Dalam satu bedeng tanaman ketulusan, ia berleha duduk di bawah pohon jambu sembari menantiku datang menghampiri. Tepat di samping panggung sekolah, tanpa sekat, namun meneduhkan. Barangkali aku kelamaan.
"Udah lama, Han?"Â
Tegurku buru-buru sambil menenteng 4 tusuk bakso bakar yang dibalut dengan cabe hijau kehitaman. Kulihat wajahnya tampak sendu karena menantiku seorang diri.
Tidak tersanggahkan, Reyhan memang muridku yang paling tepat waktu soal pertemuan. Agaknya belum pernah ia datang telat sekali saja saat bertemu denganku. Apalagi jika aku membahas masjid dan program gotong-royong, tahan ia tidak pulang.
"Han, Bapak ada rencana.

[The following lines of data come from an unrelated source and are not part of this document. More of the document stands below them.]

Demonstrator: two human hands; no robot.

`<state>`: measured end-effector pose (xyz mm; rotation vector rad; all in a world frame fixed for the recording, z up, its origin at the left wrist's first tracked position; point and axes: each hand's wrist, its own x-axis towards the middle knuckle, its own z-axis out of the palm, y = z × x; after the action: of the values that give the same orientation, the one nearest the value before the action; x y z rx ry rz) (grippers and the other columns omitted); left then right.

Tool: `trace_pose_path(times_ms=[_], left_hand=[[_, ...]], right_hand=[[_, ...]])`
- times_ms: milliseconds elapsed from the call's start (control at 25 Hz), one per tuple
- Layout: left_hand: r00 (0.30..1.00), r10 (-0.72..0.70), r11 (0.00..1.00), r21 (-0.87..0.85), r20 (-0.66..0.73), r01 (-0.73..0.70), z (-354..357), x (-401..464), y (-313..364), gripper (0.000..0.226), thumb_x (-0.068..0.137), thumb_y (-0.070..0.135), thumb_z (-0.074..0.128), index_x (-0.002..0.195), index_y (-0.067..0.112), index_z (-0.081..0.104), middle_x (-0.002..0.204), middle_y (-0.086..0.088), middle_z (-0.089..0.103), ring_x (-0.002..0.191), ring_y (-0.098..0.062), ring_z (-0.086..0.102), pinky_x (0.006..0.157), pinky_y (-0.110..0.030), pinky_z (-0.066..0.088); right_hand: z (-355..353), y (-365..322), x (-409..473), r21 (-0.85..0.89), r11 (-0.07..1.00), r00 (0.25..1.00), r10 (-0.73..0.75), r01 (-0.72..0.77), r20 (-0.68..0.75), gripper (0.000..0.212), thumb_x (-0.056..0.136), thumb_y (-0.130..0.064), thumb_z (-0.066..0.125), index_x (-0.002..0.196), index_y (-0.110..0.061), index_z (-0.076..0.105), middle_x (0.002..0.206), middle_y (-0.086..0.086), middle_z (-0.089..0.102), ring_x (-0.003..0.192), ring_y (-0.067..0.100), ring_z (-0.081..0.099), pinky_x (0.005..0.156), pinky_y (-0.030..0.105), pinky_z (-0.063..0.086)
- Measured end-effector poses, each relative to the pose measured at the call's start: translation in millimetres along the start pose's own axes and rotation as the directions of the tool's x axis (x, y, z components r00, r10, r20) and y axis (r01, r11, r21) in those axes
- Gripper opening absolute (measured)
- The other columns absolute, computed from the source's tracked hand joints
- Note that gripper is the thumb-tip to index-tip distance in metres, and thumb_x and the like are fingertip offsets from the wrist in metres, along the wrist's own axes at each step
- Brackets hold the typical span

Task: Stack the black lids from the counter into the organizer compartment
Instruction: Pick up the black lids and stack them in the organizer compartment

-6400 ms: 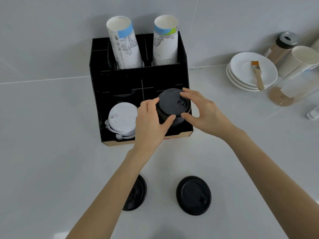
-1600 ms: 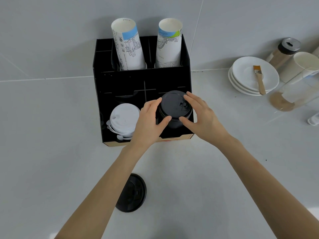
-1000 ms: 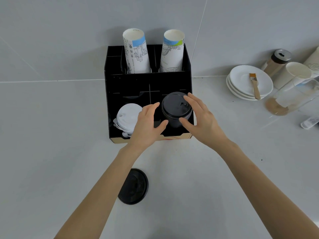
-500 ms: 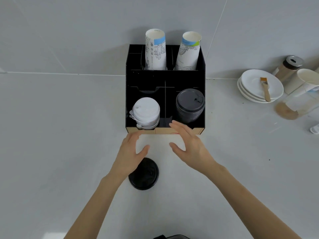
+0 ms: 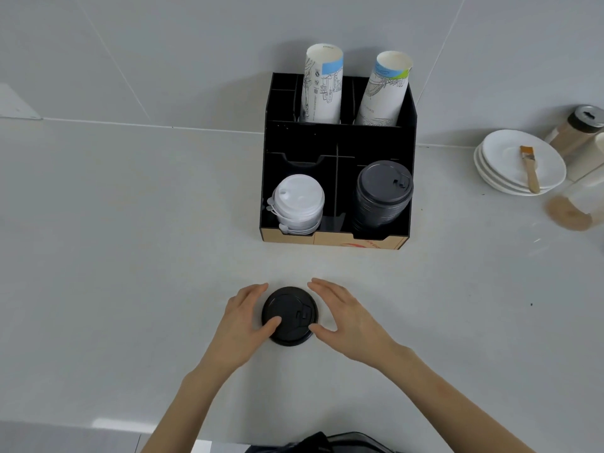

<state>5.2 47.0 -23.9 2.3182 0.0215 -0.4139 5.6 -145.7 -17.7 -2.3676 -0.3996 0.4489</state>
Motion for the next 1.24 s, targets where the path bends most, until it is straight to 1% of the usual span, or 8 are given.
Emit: trace_pose_path(times_ms=[160,320,440,520,600,800,1000,1240], left_hand=[[0.996,0.029,0.999,0.023,0.087,-0.031,2,-8,-2,0.076,0.073,0.041,0.061,0.136,0.022,0.024,0.142,0.000,0.033,0.128,-0.019,0.030,0.105,-0.026,0.025],[0.989,0.051,0.993,0.102,0.138,-0.065,4,-10,-4,0.093,0.053,0.062,0.036,0.136,0.023,0.023,0.143,0.004,0.031,0.127,-0.017,0.029,0.104,-0.024,0.024],[0.991,0.071,0.991,0.108,0.110,-0.083,5,-10,-3,0.085,0.061,0.056,0.045,0.136,0.021,0.025,0.143,0.003,0.031,0.126,-0.020,0.031,0.104,-0.026,0.026],[0.993,0.087,0.993,0.075,0.077,-0.093,7,-9,-2,0.070,0.075,0.035,0.060,0.135,0.019,0.027,0.143,0.002,0.033,0.126,-0.020,0.032,0.102,-0.023,0.025],[0.992,0.111,0.993,0.045,0.053,-0.113,8,-8,-1,0.065,0.079,0.022,0.063,0.134,0.019,0.029,0.142,0.003,0.035,0.124,-0.018,0.033,0.101,-0.020,0.023],[0.985,0.169,0.985,0.021,0.027,-0.170,3,-2,12,0.060,0.081,0.023,0.062,0.133,0.022,0.032,0.142,0.007,0.034,0.117,-0.006,0.029,0.100,-0.017,0.021],[0.971,0.238,0.971,0.011,-0.001,-0.238,-3,13,39,0.056,0.082,0.023,0.060,0.132,0.021,0.035,0.139,0.011,0.034,0.126,-0.014,0.032,0.104,-0.022,0.027],[0.944,0.330,0.944,0.021,-0.015,-0.330,-13,38,78,0.055,0.082,0.023,0.060,0.132,0.022,0.036,0.140,0.011,0.034,0.129,-0.010,0.029,0.109,-0.030,0.030]], right_hand=[[10,-2,0,-0.022,1.000,0.999,-0.007,0.008,0.053,0.065,0.084,-0.022,0.057,0.138,-0.020,0.021,0.150,0.001,0.023,0.137,0.015,0.020,0.112,0.025,0.018],[18,-3,1,-0.033,0.999,0.999,-0.018,0.020,0.039,0.063,0.085,-0.018,0.055,0.138,-0.019,0.020,0.149,0.001,0.025,0.136,0.016,0.023,0.111,0.024,0.019],[20,-4,2,0.003,1.000,1.000,-0.002,0.002,0.026,0.062,0.086,-0.016,0.054,0.138,-0.020,0.021,0.148,-0.001,0.026,0.135,0.015,0.023,0.110,0.022,0.019],[19,-3,2,0.034,0.999,1.000,0.010,-0.010,0.015,0.061,0.086,-0.016,0.054,0.137,-0.020,0.021,0.148,-0.001,0.027,0.135,0.014,0.025,0.109,0.021,0.020],[14,-2,1,0.068,0.998,1.000,0.014,-0.014,-0.001,0.061,0.085,-0.016,0.055,0.137,-0.020,0.023,0.147,-0.002,0.029,0.133,0.014,0.028,0.109,0.022,0.023],[-6,-2,-1,0.124,0.992,0.996,0.004,0.007,-0.086,0.058,0.084,-0.016,0.057,0.134,-0.020,0.028,0.144,-0.003,0.034,0.128,0.011,0.036,0.103,0.013,0.025],[-33,-2,0,0.139,0.990,0.976,-0.004,0.035,-0.218,0.057,0.082,-0.012,0.061,0.132,-0.018,0.034,0.139,0.000,0.041,0.117,-0.001,0.035,0.092,-0.010,0.016],[-71,2,4,0.131,0.990,0.940,-0.010,0.058,-0.341,0.055,0.081,-0.011,0.063,0.130,-0.016,0.037,0.138,0.002,0.043,0.118,0.000,0.037,0.092,-0.009,0.020]])
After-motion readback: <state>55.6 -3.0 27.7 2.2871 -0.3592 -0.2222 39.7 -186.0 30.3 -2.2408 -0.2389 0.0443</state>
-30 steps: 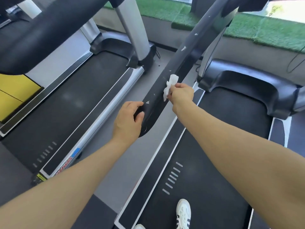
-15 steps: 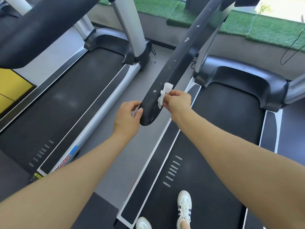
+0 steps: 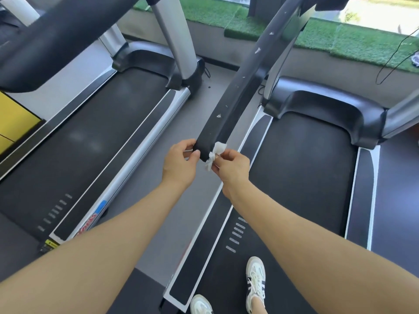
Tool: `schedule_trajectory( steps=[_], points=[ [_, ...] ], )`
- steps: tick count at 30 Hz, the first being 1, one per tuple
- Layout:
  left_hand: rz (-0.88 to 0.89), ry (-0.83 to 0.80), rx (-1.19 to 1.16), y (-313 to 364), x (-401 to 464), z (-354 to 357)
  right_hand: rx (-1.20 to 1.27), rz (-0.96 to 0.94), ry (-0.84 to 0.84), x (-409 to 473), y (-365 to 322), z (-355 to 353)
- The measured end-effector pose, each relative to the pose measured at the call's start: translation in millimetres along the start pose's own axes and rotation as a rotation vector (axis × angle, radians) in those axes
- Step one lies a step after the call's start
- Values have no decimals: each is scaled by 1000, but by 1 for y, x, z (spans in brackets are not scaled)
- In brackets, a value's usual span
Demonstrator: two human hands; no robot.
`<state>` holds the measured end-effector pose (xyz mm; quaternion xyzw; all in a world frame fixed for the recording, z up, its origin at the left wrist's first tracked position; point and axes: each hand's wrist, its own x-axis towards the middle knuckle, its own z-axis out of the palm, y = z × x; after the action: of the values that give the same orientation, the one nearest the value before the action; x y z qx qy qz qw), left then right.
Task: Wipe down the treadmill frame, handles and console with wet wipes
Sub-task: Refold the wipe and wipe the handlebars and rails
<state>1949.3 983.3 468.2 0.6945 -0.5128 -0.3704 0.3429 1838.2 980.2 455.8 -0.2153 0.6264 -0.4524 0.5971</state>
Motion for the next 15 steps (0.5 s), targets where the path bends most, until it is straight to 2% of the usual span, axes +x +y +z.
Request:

Bagaimana jika hari Minggu besok kita kumpulkan teman-teman untuk bertanam rumput gajah mini di samping masjid. Jam 09.00, lah!"
"Wah, auto setuju aku Pak. Mantap ide itu, tapi rumputnya dari mana Pak?"
Hari ini masih Selasa, aku masih punya peluang sosialisasi ke seluruh kelas. Toh, hampir seluruh kelas IX aku yang ajar. Harapku, ada beberapa murid yang rela menyumbangkan beberapa petak rumput gajah mini. Pastilah, aku yakin itu karena banyak siswa dekat denganku.
***
Bakso bakar mungkin sudah dingin dan tambah pedas, hingganya gegas aku tawarkan kepada Reyhan. Ia tak menolak, karena sekali saja menolak hal baik bisa-bisa aku marahi. Kami langsung duduk di keteduhan sambil menepis daun-daun jambu yang sudah dicuilnya.
Aku betah punya murid seperti dia, dan mungkin dia juga betah punya guru sepertiku. Terang saja, di SMP lebih banyak guru garang daripada yang lemah lembut. Perihal ini menjadikan sekat komunikasi guru dan murid tertutup oleh hijab tebal yang menggelapkan.